Mr Justice Lightman dismissed the plaintiff landlord's appeal against Master Moncaster's decision, on 19 May 1994, that two leases in which the first defendant was the tenant were determined by service of the writ. Leave to appeal was granted. The landlord alleged that the tenant had assigned the lease without consent in breach of a covenant.

The landlord served a specially endorsed writ alleging that the lease had been forfeited and sought possession and mesne profits. The tenant accepted the forfeiture. On the tenant claiming that with forfeiture it was no longer bound by the rental covenants, the landlord applied for leave to amend the writ to delete the claim to forfeit.

The landlord claimed that the tenant had not parted with possession and that the landlord had made a mistake in thinking that there had been a parting of possession and the tenant had induced the mistake. The tenant applied for a declaration that the lease had been forfeited.

David Mayall (Edge & Ellison, Leicester) for the landlord; Jonathan Gaunt QC and Alistair Craig (Hepherd Winstanley & Pugh, Southampton) for the tenant.

MR JUSTICE LIGHTMAN said that a lessor who claimed that the lessee had committed a breach of covenant which triggered a right to forfeit the lease, had served the necessary notice and had not waived the right of forfeiture might (1)peaceably re-enter, take possession and thereby forfeit the lease; (2)issue and serve a writ electing immediately and unequivocally to forfeit and claim possession; (3)issue and serve a writ cliaming in the alternative (a) determination that the lease had been forfeited and (b)enforcement of the covenants in the lease.

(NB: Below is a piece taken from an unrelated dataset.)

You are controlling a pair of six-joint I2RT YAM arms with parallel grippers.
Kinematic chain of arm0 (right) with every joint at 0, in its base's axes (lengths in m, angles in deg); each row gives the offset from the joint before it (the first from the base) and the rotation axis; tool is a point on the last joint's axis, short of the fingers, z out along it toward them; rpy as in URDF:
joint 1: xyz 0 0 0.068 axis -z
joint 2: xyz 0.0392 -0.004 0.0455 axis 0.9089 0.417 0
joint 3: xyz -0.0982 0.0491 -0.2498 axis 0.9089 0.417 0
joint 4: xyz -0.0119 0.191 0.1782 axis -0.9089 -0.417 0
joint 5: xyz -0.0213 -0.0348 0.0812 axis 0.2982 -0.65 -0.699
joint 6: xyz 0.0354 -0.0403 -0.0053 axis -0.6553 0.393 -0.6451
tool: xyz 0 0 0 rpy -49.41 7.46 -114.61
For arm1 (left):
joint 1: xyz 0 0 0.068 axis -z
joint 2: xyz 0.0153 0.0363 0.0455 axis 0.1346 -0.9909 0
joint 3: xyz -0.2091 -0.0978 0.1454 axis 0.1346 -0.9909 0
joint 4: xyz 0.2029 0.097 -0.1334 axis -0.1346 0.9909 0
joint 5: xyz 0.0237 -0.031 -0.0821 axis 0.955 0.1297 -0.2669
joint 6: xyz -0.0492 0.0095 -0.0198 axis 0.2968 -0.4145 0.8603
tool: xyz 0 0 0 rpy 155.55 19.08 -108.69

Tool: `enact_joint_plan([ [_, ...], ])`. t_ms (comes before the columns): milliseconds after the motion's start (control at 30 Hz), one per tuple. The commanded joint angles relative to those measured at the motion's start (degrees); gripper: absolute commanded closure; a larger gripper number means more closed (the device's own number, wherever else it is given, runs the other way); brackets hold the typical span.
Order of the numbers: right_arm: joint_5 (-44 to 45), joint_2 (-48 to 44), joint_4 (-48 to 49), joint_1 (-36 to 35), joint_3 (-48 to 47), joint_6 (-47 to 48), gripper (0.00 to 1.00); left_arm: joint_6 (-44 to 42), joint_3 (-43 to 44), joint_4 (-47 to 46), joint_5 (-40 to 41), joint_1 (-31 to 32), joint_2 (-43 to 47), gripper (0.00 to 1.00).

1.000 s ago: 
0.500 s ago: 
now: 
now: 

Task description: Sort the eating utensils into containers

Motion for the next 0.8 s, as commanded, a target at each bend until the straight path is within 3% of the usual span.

In Billson v Residential Properties (1992) 1 AC 494 Lord Templeman stated that the legal effect of (1) and (2) were the same.

In this case the landlord by its writ after pleading a breach of the covenant made the immediate election to forfeit. In law this was the equivalent of the landlord peaceably re-entering and taking possession. The lease was to be treated as determined by forfeiture.

As a matter of justice, after the lessor had made this election and the lessee had accepted the new relationship of landowner and trespasser thereby created, the lessee should not be required to face the risk of a change of mind by the lessor justified by second throughts as to his entitlement to take the draconian course of forfeiture by revisiting questions as to the sufficiency of his notice or the existence of the breach of covenant.

There was no basis in the statement of facts for any arguable allegation of misrepresentation, express or implied, by the tenant inducing the landlord's mistaken view that the tenant had committed a breach of covenant. There was no requirement of knowledge or absence of mistake for a valid and binding decision to exercise a contractual right.